How SoundsRight Works

The SoundsRight subnet operates through a well-defined workflow involving miners, validators, HuggingFace (as a model repository), the Bittensor blockchain, and the subnet’s website. Here’s a detailed breakdown of how the system functions:

Miner-Validator Architecture

There are two main entities in the subnet:

Miners: These participants upload fine-tuned speech enhancement models to HuggingFace. Miners are responsible for developing and continuously improving speech enhancement models that can effectively perform denoising or dereverberation tasks.
Validators: These entities benchmark the models and determine which miners’ models perform best.
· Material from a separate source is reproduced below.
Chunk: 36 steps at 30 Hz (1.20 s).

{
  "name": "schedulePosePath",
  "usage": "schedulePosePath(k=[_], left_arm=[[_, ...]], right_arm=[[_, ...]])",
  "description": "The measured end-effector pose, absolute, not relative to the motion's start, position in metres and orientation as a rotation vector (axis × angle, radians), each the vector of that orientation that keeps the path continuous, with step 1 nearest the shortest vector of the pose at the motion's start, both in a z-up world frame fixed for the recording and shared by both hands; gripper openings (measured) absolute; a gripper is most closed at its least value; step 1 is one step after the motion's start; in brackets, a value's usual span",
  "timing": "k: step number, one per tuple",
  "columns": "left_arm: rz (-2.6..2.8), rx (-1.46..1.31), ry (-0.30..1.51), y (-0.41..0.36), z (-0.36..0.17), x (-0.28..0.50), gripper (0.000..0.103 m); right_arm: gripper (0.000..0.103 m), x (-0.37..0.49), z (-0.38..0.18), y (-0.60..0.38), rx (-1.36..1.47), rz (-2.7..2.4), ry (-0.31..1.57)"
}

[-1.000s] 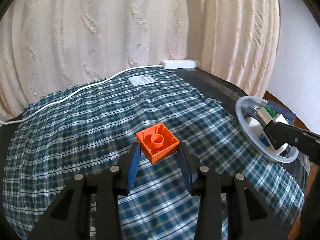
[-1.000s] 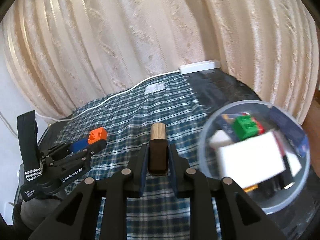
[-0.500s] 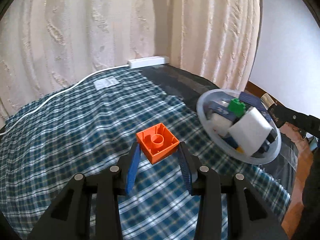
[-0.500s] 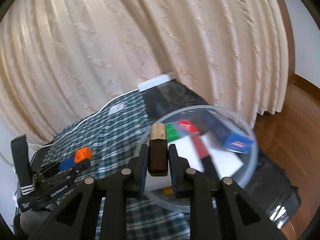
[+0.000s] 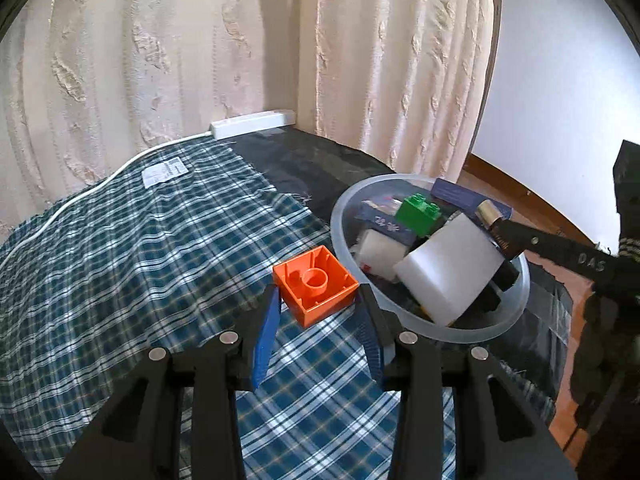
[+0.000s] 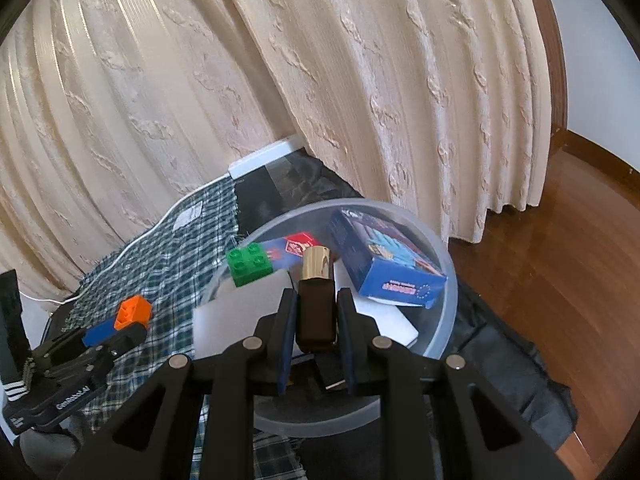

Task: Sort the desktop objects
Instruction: 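Carry the orange brick and brown bottle over the bowl with both grippers, then open the left gripper over the bowl while the right releases the brown bottle into it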

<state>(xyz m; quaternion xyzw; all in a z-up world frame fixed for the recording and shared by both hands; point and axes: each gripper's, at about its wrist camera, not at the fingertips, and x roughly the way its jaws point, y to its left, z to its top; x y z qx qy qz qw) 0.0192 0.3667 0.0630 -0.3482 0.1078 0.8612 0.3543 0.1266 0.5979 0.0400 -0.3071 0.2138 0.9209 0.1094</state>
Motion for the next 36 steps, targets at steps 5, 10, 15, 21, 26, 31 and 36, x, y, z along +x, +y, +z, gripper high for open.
schedulePosePath(k=[5, 10, 15, 21, 26, 31, 36], left_arm=[[2.213, -0.905, 0.282, 0.372, 0.063, 0.021, 0.042], [2.173, -0.904, 0.262, 0.381, 0.064, 0.02, 0.042], [2.082, -0.886, 0.237, 0.399, 0.069, 0.019, 0.042], [1.95, -0.87, 0.193, 0.424, 0.075, 0.016, 0.042], [1.904, -0.868, 0.187, 0.442, 0.079, 0.011, 0.042], [1.888, -0.855, 0.22, 0.461, 0.081, 0.009, 0.042], [1.872, -0.852, 0.258, 0.481, 0.075, 0.005, 0.042]], right_arm=[[0.026, 0.127, 0.035, 0.6, -0.895, 2.689, 0.625], [0.043, 0.134, 0.037, 0.597, -0.862, 2.703, 0.648], [0.045, 0.142, 0.039, 0.586, -0.837, 2.724, 0.628], [0.045, 0.154, 0.042, 0.582, -0.8, 2.73, 0.637], [0.045, 0.158, 0.043, 0.586, -0.788, 2.709, 0.65], [0.045, 0.162, 0.045, 0.588, -0.778, 2.702, 0.65], [0.045, 0.165, 0.044, 0.588, -0.778, 2.696, 0.653]])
Validators generate fresh datasets daily, download models from HuggingFace, verify model ownership, run benchmarks, and assign scores based on performance metrics.

Competition Workflow

The daily competition process follows these steps:

Miners fine-tune speech enhancement models and upload them to HuggingFace.
Validators generate new benchmarking datasets to ensure models are not susceptible to overfitting.
Validators send synapse requests for model information to the Bittensor chain.
The Bittensor chain returns synapse containing model information.
Validators reference model metadata and confirm model ownership.
Validators download models from HuggingFace.
Validators benchmark models on locally generated datasets.
Validators report benchmarking results to the subnet website.
The subnet website constructs competition leaderboards.
Validators set weights for miners based on performance.
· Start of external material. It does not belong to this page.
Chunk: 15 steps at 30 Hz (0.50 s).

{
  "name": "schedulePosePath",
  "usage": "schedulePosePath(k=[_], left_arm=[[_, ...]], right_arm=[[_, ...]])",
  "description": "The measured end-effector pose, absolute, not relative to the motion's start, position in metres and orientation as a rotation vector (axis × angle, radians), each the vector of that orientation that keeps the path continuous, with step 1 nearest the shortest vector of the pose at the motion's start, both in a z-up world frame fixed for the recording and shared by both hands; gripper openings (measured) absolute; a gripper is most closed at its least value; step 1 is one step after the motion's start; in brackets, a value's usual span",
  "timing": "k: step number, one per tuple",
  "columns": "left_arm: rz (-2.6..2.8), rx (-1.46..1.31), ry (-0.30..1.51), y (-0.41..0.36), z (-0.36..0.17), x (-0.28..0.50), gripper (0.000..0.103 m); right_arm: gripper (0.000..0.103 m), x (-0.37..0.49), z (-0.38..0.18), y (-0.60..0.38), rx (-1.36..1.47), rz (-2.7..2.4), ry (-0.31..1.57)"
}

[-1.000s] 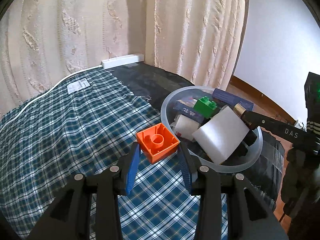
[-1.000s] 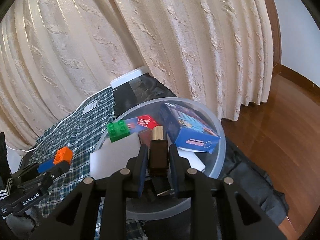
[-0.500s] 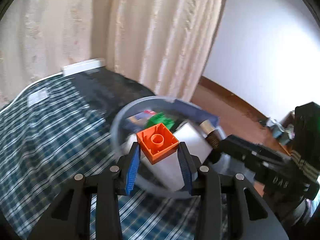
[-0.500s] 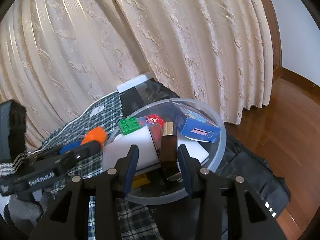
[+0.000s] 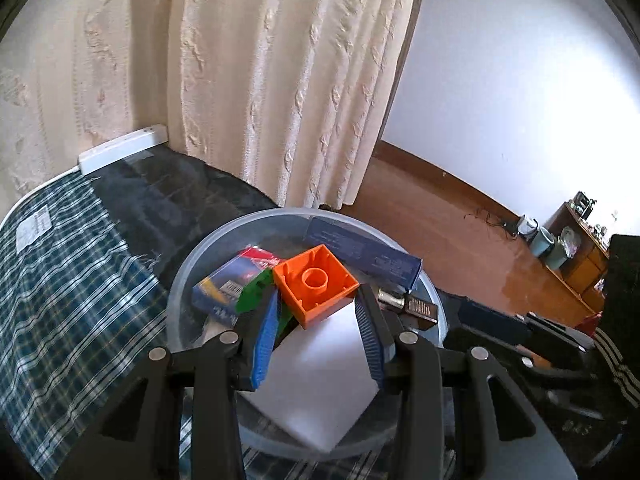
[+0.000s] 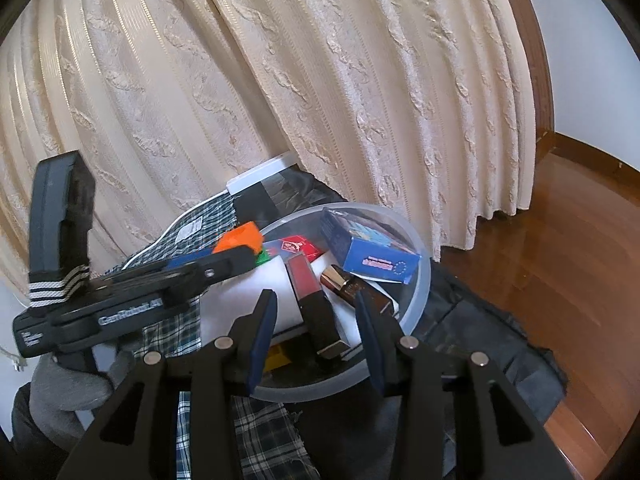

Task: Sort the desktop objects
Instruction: 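Open the left gripper over the bowl while the right releases the brown bottle into it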

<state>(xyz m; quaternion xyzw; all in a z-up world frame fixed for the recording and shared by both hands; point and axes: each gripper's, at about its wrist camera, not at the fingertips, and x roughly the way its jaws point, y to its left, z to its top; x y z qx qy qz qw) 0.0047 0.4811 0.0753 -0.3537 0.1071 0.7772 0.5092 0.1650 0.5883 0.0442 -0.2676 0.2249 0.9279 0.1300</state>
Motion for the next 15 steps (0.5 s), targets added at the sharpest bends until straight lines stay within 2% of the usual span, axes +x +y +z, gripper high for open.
schedulePosePath(k=[13, 15], left_arm=[[1.847, -0.916, 0.267, 0.503, 0.064, -0.01, 0.042], [1.853, -0.915, 0.267, 0.502, 0.064, -0.009, 0.045]], right_arm=[[0.046, 0.168, 0.045, 0.591, -0.787, 2.691, 0.655], [0.047, 0.168, 0.045, 0.589, -0.787, 2.692, 0.656]])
This continuous cycle ensures that models are constantly being improved and evaluated on fresh data, driving innovation in speech enhancement technology.

Technical Architecture

The SoundsRight subnet is built on the Bittensor ecosystem, with a technical architecture designed to facilitate the competition and evaluation process efficiently.

Repository Structure

The codebase is organized into several key directories:

soundsright/: Main code directory containing the core implementation
base/: Contains base classes and utilities for the subnet
core/: Core functionality of the subnet
neurons/: Implementation of validator and miner neurons
benchmarking/: Code for benchmarking models
data/: Data handling utilities
models/: Model definitions and implementations
templates/: Template files
utils/: Utility functions

Core Components

BaseNeuron Class: Handles base operations for both miner and validator neurons.
Validator Neurons: Responsible for benchmarking models and setting weights.
Miner Neurons: Responsible for developing and uploading models.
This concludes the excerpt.